All of the data below is to be copied exactly.

---+---

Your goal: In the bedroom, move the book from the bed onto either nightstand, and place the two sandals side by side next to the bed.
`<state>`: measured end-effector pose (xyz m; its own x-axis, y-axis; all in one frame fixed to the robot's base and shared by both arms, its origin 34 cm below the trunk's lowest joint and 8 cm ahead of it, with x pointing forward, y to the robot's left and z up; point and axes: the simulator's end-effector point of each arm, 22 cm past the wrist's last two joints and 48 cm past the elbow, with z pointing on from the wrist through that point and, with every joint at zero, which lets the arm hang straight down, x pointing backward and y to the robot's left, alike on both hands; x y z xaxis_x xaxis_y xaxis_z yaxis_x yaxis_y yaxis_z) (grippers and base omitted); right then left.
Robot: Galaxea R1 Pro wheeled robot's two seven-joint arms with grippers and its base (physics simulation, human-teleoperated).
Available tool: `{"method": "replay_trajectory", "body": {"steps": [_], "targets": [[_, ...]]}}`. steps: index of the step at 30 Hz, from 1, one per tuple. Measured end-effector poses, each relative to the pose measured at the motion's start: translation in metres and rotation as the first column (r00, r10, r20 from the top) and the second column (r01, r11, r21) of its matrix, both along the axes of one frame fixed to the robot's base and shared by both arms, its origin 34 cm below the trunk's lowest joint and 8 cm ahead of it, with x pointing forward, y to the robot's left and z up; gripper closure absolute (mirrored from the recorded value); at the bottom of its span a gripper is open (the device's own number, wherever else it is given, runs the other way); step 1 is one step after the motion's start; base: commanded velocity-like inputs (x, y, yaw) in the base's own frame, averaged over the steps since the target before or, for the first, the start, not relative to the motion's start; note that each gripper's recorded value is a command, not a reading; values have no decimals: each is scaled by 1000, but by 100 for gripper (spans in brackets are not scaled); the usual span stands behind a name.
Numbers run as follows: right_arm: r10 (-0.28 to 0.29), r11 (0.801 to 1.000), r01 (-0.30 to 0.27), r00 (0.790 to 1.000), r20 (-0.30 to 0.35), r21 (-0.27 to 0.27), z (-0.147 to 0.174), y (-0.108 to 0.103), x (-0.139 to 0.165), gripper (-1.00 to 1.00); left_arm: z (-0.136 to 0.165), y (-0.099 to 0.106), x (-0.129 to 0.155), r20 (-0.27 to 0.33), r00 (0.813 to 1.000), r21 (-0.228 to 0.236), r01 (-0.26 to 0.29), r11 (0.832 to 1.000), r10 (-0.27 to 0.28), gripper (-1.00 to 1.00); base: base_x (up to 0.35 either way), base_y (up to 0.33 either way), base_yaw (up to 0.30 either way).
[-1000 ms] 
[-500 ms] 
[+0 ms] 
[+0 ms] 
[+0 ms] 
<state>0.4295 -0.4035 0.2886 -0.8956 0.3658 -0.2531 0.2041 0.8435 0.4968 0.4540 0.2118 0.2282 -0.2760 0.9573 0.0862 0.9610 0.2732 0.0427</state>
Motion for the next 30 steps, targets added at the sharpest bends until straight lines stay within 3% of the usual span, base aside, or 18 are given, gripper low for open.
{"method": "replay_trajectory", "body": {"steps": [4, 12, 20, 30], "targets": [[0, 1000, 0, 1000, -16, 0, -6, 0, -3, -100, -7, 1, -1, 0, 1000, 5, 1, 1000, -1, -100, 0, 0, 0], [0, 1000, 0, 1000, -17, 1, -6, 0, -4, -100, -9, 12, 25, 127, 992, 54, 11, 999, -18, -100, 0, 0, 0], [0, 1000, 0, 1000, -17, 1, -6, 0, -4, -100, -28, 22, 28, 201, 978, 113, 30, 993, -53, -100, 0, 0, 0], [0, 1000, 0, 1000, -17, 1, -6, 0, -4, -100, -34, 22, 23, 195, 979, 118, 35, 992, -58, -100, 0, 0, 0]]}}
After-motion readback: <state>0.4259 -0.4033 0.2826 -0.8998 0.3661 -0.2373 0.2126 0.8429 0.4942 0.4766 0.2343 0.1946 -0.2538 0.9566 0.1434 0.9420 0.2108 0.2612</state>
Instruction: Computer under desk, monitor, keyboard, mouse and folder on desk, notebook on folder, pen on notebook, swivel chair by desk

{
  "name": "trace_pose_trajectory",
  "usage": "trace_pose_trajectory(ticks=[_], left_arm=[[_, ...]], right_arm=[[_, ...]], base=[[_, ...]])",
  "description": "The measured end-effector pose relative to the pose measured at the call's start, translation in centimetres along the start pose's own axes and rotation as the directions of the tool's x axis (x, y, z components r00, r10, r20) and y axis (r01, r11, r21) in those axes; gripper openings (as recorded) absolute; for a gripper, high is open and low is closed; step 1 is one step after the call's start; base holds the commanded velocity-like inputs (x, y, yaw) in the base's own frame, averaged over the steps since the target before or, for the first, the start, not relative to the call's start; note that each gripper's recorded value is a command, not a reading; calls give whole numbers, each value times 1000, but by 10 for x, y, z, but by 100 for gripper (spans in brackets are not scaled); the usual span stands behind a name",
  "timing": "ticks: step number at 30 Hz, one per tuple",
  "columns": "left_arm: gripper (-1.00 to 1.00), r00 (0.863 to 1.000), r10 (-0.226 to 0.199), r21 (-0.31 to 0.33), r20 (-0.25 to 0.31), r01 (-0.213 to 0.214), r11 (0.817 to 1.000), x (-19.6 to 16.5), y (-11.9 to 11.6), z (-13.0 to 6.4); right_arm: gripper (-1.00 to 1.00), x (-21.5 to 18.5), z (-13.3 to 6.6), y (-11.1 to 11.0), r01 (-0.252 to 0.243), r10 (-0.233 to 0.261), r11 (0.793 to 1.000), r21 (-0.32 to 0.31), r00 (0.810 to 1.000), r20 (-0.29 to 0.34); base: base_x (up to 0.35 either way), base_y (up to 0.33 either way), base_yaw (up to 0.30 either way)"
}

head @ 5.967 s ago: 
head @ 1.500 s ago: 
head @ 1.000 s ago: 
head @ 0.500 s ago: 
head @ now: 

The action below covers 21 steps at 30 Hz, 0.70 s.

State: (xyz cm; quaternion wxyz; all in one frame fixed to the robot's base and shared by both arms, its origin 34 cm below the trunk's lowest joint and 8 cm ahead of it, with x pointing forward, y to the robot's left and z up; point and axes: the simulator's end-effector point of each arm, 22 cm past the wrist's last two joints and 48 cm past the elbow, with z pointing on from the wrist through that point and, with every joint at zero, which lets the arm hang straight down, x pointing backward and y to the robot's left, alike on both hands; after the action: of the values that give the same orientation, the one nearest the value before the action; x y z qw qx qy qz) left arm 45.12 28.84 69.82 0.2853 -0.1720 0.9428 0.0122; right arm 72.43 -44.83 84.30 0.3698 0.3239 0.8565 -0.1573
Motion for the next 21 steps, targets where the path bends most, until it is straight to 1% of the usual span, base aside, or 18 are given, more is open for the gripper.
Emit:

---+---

YOUR SOLUTION:
Your goal: In the bedroom, move the book from the bed onto either nightstand, and place the two sandals side by side next to the bed.
`<state>`: measured end-effector pose (xyz m; its own x-axis, y-axis; all in one frame fixed to the robot's base and shared by both arms, its origin 34 cm below the trunk's lowest joint and 8 cm ahead of it, with x pointing forward, y to the robot's left and z up; point and axes: the simulator's end-effector point of each arm, 22 cm past the wrist's last two joints and 48 cm past the elbow, with z pointing on from the wrist through that point and, with every joint at zero, which lets the arm hang straight down, x pointing backward and y to the robot's left, alike on both hands; x y z xaxis_x xaxis_y xaxis_z yaxis_x yaxis_y yaxis_z) (grippers and base omitted); right then left.
Robot: Galaxea R1 Pro wheeled robot's two seven-joint arms with grippers and its base (physics simulation, human-teleoperated).
Available tool: `{"method": "replay_trajectory", "body": {"steps": [_], "targets": [[_, ...]]}}`. steps: index of the step at 30 Hz, from 1, one per tuple. Measured end-effector poses, each relative to the pose measured at the motion's start: translation in metres and rotation as the first column (r00, r10, r20 from the top) and the second column (r01, r11, r21) of its matrix, both along the axes of one frame fixed to the robot's base and shared by both arms, its origin 34 cm below the trunk's lowest joint and 8 cm ahead of it, with x pointing forward, y to the robot's left and z up; gripper closure absolute (mirrored from the recorded value); at the bottom of its span a gripper is open (the device's own number, wherever else it is given, runs the other way); step 1 is one step after the motion's start; base: commanded velocity-like inputs (x, y, yaw) in the base's own frame, averaged over the steps since the target before or, for the first, the start, not relative to the motion's start; note that each gripper's recorded value is a command, not a reading; values have no decimals: each is scaled by 1000, but by 100 for gripper (spans in brackets are not scaled); the usual span stands behind a name.
Numbers run as follows: right_arm: r10 (-0.28 to 0.29), r11 (0.801 to 1.000), r01 (-0.30 to 0.27), r00 (0.790 to 1.000), r20 (-0.30 to 0.35), r21 (-0.27 to 0.27), z (-0.147 to 0.174), y (-0.108 to 0.103), x (-0.139 to 0.165), gripper (-1.00 to 1.00); left_arm: z (-0.136 to 0.165), y (-0.099 to 0.106), x (-0.129 to 0.155), r20 (-0.27 to 0.33), r00 (0.813 to 1.000), r21 (-0.228 to 0.236), r01 (-0.26 to 0.29), r11 (0.832 to 1.000), r10 (-0.27 to 0.28), gripper (-1.00 to 1.00); base: base_x (up to 0.35 either way), base_y (up to 0.33 either way), base_yaw (up to 0.30 either way).
[-1000 ms] 
[-500 ms] 
[+0 ms] 
[+0 ms] 
[+0 ms] 
<state>0.4295 -0.4035 0.2886 -0.8956 0.3658 -0.2531 0.2041 0.8435 0.4968 0.4540 0.2118 0.2282 -0.2760 0.9573 0.0862 0.9610 0.2732 0.0427</state>
Motion for the next 30 steps, targets added at the sharpest bends until straight lines stay within 3% of the usual span, base aside, or 18 are given, gripper low for open.
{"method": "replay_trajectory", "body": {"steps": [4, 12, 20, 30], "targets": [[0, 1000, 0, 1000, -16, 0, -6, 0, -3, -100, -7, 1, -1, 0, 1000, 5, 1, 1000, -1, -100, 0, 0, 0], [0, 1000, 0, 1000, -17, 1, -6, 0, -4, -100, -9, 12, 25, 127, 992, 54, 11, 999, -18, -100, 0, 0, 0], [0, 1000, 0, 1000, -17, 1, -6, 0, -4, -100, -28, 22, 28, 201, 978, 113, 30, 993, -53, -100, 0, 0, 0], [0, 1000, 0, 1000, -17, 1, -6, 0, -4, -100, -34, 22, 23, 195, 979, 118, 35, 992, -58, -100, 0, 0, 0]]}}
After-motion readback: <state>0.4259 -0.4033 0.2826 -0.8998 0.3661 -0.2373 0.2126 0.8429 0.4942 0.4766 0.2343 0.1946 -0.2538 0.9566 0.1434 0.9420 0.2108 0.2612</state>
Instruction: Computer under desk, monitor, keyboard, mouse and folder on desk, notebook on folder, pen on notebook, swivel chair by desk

{
  "name": "trace_pose_trajectory",
  "usage": "trace_pose_trajectory(ticks=[_], left_arm=[[_, ...]], right_arm=[[_, ...]], base=[[_, ...]])",
  "description": "The measured end-effector pose relative to the pose measured at the call's start, translation in centimetres along the start pose's own axes and rotation as the directions of the tool's x axis (x, y, z components r00, r10, r20) and y axis (r01, r11, r21) in those axes; gripper openings (as recorded) absolute; for a gripper, high is open and low is closed; step 1 is one step after the call's start; base holds the commanded velocity-like inputs (x, y, yaw) in the base's own frame, averaged over the steps since the target before or, for the first, the start, not relative to the call's start; note that each gripper's recorded value is a command, not a reading; calls give whole numbers, each value times 1000, but by 10 for x, y, z, but by 100 for gripper (spans in brackets are not scaled); the usual span stands behind a name",
  "timing": "ticks: step number at 30 Hz, one per tuple",
  "columns": "left_arm: gripper (-1.00 to 1.00), r00 (0.863 to 1.000), r10 (-0.226 to 0.199), r21 (-0.31 to 0.33), r20 (-0.25 to 0.31), r01 (-0.213 to 0.214), r11 (0.817 to 1.000), x (-19.6 to 16.5), y (-11.9 to 11.6), z (-13.0 to 6.4); right_arm: gripper (-1.00 to 1.00), x (-21.5 to 18.5), z (-13.3 to 6.6), y (-11.1 to 11.0), r01 (-0.252 to 0.243), r10 (-0.233 to 0.261), r11 (0.793 to 1.000), r21 (-0.32 to 0.31), r00 (0.810 to 1.000), r20 (-0.29 to 0.34); base: base_x (up to 0.35 either way), base_y (up to 0.33 either way), base_yaw (up to 0.30 either way)"
}

head @ 5.967 s ago: 
head @ 1.500 s ago: 
head @ 1.000 s ago: 
head @ 0.500 s ago: 
head @ now: 

The action below covers 21 steps at 30 Hz, 0.70 s.

State: (xyz cm; quaternion wxyz; all in one frame fixed to the robot's base and shared by both arms, its origin 34 cm below the trunk's lowest joint and 8 cm ahead of it, with x pointing forward, y to the robot's left and z up; point and axes: the simulator's end-effector point of each arm, 22 cm past the wrist's last two joints and 48 cm past the elbow, with z pointing on from the wrist through that point and, with every joint at zero, which lets the arm hang straight down, x pointing backward and y to the robot's left, alike on both hands; after the action: of the values that give the same orientation, the one nearest the value before the action; x y z qw qx qy qz) left arm 45.12 28.84 69.82 0.2853 -0.1720 0.9428 0.0122; right arm 72.43 -44.83 84.30 0.3698 0.3239 0.8565 -0.1573
Motion for the next 21 steps, targets where the path bends most, until it is straight to 1% of the usual span, base aside, or 18 are given, more is open for the gripper.
Emit:

No further output is needed for the exercise.